_YOUR TASK:_ Word for word, transcribe the material below from its first line to the line with "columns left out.", both included.

_INPUT RECORDS:_
--- START ---

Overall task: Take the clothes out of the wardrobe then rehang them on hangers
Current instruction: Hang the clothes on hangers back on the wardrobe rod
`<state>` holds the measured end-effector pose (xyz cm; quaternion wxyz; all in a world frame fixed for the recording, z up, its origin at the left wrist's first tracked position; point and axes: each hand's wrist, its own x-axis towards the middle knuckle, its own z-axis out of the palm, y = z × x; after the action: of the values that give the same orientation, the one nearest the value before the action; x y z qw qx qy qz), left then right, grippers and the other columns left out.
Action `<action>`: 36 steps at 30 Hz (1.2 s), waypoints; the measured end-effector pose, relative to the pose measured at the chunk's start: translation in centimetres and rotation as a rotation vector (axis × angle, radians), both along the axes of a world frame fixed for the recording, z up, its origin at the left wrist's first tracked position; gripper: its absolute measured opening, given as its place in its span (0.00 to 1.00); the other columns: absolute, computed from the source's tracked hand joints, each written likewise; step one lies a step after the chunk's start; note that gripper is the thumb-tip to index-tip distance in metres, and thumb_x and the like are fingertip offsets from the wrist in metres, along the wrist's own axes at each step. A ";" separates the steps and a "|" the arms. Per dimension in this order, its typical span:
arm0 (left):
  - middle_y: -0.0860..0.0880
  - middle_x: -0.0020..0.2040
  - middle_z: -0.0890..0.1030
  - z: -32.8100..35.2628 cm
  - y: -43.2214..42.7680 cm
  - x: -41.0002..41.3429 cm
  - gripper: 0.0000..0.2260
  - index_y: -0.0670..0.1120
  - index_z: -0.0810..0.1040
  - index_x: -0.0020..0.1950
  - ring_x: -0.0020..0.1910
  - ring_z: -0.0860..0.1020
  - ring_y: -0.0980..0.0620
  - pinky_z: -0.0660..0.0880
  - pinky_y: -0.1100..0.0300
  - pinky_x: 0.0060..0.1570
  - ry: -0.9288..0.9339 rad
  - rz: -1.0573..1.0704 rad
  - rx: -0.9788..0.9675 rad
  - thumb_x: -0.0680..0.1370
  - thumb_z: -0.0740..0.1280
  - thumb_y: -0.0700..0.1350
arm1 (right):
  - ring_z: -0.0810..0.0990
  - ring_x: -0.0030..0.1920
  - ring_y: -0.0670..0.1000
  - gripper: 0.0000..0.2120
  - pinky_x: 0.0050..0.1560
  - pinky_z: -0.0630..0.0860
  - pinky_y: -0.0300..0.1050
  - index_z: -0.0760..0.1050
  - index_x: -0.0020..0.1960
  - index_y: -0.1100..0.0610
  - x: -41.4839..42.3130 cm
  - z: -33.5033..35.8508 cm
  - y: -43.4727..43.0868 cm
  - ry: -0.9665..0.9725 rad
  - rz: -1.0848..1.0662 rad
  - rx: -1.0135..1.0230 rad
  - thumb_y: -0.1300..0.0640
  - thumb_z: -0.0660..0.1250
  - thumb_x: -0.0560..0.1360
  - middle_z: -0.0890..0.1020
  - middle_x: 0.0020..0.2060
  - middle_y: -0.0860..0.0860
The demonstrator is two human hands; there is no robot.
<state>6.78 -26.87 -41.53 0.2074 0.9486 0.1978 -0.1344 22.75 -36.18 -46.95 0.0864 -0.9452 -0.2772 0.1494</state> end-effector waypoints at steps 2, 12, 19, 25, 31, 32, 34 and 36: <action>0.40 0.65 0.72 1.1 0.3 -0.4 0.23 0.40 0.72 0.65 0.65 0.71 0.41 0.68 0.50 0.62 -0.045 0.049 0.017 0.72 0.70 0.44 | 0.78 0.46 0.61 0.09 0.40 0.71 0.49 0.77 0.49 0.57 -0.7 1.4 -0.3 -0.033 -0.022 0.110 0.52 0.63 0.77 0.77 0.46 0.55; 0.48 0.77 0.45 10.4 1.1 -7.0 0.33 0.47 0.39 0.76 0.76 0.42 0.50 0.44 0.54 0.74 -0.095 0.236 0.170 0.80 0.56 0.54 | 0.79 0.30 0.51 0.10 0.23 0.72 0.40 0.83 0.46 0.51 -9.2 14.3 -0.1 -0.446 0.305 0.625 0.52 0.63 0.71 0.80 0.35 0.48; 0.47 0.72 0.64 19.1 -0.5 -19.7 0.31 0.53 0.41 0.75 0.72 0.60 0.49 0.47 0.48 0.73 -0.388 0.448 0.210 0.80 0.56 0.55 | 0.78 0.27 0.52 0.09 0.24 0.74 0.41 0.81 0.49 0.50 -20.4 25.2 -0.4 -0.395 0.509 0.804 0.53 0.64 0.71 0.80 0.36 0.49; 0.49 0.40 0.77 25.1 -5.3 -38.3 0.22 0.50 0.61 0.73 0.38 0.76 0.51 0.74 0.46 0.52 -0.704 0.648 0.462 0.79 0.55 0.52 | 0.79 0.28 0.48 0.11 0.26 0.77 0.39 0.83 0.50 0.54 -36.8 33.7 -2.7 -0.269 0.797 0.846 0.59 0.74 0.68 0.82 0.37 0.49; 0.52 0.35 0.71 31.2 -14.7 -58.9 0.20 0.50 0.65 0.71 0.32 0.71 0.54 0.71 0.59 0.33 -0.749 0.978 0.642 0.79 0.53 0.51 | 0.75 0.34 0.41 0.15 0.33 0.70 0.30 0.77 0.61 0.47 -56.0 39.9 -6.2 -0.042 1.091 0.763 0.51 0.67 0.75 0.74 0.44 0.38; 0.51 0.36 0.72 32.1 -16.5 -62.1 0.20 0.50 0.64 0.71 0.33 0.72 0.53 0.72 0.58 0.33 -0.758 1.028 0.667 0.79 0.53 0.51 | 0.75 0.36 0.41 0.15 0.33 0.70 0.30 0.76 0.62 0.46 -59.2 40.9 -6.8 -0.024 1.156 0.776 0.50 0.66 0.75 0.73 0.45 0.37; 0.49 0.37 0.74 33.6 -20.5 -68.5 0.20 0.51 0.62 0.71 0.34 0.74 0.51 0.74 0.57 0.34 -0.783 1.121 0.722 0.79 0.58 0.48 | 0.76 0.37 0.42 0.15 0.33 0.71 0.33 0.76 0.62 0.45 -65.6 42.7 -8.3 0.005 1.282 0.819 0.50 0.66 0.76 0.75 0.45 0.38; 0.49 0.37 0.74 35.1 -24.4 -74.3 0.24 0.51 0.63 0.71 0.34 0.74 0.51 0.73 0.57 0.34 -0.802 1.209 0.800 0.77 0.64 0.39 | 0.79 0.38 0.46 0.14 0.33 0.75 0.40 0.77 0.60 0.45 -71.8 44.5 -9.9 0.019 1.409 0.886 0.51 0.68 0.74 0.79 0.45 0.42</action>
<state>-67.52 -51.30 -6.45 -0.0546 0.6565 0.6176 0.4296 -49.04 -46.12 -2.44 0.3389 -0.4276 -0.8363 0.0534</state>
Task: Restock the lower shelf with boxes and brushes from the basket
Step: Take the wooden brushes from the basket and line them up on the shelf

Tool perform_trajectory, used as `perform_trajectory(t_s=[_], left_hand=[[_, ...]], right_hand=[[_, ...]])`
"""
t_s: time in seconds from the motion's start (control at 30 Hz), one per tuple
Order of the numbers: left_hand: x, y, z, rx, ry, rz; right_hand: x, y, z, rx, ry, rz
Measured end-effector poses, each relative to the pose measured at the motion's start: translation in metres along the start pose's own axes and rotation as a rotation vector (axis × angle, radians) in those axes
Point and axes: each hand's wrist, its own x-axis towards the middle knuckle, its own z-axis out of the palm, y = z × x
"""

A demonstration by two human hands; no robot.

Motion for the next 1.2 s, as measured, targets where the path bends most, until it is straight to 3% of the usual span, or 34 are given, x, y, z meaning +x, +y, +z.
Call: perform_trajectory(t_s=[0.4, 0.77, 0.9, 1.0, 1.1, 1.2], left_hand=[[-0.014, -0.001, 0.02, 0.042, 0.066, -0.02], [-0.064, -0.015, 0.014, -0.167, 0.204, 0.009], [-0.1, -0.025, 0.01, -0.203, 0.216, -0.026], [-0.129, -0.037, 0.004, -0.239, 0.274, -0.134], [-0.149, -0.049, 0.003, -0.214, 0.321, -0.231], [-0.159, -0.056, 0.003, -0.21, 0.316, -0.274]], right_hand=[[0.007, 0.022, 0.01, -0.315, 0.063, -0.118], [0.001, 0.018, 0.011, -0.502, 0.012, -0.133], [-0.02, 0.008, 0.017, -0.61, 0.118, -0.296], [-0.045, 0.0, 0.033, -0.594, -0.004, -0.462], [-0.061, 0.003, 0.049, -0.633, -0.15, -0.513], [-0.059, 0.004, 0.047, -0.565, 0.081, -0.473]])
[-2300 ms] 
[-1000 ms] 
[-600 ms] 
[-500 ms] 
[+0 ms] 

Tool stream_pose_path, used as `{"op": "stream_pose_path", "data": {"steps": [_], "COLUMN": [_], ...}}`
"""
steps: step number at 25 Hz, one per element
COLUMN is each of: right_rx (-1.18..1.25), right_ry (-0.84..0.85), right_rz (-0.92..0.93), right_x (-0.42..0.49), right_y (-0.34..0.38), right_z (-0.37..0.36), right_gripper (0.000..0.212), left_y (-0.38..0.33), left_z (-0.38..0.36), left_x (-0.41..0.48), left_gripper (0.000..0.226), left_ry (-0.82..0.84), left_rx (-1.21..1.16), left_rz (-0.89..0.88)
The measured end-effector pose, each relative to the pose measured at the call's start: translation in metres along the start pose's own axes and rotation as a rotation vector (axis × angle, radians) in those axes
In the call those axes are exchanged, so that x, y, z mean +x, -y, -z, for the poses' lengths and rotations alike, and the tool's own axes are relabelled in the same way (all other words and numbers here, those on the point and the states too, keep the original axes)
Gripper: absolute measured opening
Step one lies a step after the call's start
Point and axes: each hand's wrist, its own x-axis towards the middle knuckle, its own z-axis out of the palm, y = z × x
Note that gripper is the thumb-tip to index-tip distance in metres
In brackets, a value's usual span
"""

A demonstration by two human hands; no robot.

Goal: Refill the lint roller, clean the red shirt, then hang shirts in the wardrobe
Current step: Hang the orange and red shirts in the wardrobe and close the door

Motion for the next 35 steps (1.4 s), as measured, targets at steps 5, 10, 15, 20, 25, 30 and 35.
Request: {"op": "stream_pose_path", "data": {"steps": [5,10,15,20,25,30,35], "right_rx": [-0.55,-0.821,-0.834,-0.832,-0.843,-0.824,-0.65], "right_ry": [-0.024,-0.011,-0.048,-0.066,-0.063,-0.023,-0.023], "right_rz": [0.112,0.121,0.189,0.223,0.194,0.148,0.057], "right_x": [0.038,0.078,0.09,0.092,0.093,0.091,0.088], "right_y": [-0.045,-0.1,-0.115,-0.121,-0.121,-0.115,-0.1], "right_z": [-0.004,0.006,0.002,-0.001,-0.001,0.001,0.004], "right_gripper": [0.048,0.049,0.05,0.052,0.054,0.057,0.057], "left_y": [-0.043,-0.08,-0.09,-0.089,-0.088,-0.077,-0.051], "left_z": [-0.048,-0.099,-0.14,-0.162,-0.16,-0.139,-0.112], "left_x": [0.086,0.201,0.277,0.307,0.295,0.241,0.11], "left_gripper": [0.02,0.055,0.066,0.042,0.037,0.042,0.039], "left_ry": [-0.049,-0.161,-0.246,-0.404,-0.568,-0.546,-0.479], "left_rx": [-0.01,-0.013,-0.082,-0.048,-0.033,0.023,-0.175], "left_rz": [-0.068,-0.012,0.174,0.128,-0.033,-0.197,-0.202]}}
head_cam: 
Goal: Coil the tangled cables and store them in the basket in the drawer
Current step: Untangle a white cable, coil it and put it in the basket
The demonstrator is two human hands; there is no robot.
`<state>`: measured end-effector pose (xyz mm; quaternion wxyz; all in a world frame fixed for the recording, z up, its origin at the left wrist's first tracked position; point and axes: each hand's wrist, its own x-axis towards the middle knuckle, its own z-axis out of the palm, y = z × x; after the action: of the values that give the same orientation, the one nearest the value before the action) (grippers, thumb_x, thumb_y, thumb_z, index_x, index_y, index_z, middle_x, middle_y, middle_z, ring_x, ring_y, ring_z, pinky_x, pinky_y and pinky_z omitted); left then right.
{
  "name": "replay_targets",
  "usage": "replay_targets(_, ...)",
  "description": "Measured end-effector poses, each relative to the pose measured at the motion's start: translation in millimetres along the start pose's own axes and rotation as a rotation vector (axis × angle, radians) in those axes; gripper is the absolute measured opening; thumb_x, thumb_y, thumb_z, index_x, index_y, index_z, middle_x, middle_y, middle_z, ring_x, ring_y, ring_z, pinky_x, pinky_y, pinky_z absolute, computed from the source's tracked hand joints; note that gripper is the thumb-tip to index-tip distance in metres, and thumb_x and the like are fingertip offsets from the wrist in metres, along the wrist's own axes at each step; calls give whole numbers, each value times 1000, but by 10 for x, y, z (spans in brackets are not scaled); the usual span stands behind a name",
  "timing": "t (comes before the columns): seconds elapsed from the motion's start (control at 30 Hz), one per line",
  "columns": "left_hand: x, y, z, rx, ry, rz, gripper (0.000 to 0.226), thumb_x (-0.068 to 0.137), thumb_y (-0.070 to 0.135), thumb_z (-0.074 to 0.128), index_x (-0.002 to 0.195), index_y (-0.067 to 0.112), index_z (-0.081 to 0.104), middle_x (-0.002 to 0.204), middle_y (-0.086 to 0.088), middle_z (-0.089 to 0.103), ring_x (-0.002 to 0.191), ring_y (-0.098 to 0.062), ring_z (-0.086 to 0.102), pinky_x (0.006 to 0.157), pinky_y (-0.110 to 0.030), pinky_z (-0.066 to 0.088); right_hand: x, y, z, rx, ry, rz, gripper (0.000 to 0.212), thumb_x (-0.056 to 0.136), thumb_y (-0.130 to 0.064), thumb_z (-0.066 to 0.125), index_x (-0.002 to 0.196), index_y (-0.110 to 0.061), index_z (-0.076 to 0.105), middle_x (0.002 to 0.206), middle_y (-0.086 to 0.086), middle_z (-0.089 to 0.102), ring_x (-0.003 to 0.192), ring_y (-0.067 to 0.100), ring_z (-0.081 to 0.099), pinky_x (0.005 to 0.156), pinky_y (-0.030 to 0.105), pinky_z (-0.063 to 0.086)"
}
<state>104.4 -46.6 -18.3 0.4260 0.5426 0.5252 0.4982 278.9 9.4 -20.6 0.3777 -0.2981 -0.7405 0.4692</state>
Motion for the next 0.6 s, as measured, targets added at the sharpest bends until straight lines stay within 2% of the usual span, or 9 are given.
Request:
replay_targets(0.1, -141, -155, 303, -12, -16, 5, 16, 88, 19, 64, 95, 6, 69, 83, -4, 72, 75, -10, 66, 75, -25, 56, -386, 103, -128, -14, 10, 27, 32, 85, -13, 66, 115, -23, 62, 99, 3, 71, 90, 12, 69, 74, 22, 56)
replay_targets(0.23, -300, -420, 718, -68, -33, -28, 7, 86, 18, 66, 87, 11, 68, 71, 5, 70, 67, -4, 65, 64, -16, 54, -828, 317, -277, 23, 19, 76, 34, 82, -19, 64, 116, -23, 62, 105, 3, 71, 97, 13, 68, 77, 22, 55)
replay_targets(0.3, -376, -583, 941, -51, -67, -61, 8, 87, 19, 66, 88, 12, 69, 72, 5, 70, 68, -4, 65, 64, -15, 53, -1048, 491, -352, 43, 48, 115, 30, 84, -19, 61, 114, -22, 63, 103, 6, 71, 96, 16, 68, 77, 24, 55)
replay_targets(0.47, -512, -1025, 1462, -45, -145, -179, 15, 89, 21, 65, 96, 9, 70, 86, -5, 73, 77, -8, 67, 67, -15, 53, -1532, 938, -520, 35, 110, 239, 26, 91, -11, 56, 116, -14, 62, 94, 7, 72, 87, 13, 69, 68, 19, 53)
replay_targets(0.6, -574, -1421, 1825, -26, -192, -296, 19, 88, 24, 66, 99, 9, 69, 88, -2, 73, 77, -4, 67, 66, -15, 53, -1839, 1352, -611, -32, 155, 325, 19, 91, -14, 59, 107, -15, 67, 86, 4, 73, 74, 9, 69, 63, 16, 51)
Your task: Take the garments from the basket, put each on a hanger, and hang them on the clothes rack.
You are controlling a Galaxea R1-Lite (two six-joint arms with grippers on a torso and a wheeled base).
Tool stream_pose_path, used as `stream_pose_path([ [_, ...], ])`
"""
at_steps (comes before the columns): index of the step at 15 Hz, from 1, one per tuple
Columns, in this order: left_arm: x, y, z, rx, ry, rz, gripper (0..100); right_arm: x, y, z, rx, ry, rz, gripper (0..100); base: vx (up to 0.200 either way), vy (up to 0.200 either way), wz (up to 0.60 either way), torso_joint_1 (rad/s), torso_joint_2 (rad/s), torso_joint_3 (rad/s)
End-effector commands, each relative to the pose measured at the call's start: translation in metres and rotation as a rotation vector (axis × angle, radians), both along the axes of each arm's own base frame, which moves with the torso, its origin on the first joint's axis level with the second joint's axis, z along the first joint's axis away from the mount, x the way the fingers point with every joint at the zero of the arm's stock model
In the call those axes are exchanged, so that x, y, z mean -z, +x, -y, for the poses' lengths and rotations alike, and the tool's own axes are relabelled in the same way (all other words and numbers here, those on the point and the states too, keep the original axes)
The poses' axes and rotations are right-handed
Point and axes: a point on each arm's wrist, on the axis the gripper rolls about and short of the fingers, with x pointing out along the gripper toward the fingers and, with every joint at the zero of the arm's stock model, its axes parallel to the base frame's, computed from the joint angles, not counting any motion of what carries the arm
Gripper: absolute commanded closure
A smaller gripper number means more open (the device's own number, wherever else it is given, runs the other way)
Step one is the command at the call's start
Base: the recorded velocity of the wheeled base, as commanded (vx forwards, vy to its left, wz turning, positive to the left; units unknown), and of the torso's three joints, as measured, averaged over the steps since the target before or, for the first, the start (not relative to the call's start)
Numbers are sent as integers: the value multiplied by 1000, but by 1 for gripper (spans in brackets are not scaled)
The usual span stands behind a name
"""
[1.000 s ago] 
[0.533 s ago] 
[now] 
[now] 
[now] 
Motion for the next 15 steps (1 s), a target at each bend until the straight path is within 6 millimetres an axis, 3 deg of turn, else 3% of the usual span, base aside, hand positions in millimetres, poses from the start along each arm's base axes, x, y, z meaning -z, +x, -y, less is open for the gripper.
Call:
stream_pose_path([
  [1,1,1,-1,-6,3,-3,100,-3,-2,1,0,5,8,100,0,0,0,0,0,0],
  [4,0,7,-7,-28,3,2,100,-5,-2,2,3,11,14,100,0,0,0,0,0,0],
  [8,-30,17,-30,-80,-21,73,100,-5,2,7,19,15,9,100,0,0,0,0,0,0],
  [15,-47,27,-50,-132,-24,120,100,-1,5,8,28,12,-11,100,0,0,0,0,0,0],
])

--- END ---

_OUTPUT FOR THIS EXERCISE:_
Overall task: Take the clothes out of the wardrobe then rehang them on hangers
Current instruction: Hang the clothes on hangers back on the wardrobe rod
`<state>` holds the measured end-effector pose (xyz cm; quaternion wxyz; all in a world frame fixed for the recording, z up, its origin at the left wrist's first tracked position; point and axes: each hand's wrist, its own x-axis towards the middle knuckle, its own z-axis out of the palm, y = z × x; after the action: of the values that give the same orientation, the one nearest the value before the action; x y z qw qx qy qz), left then right, grippers and the other columns left out.

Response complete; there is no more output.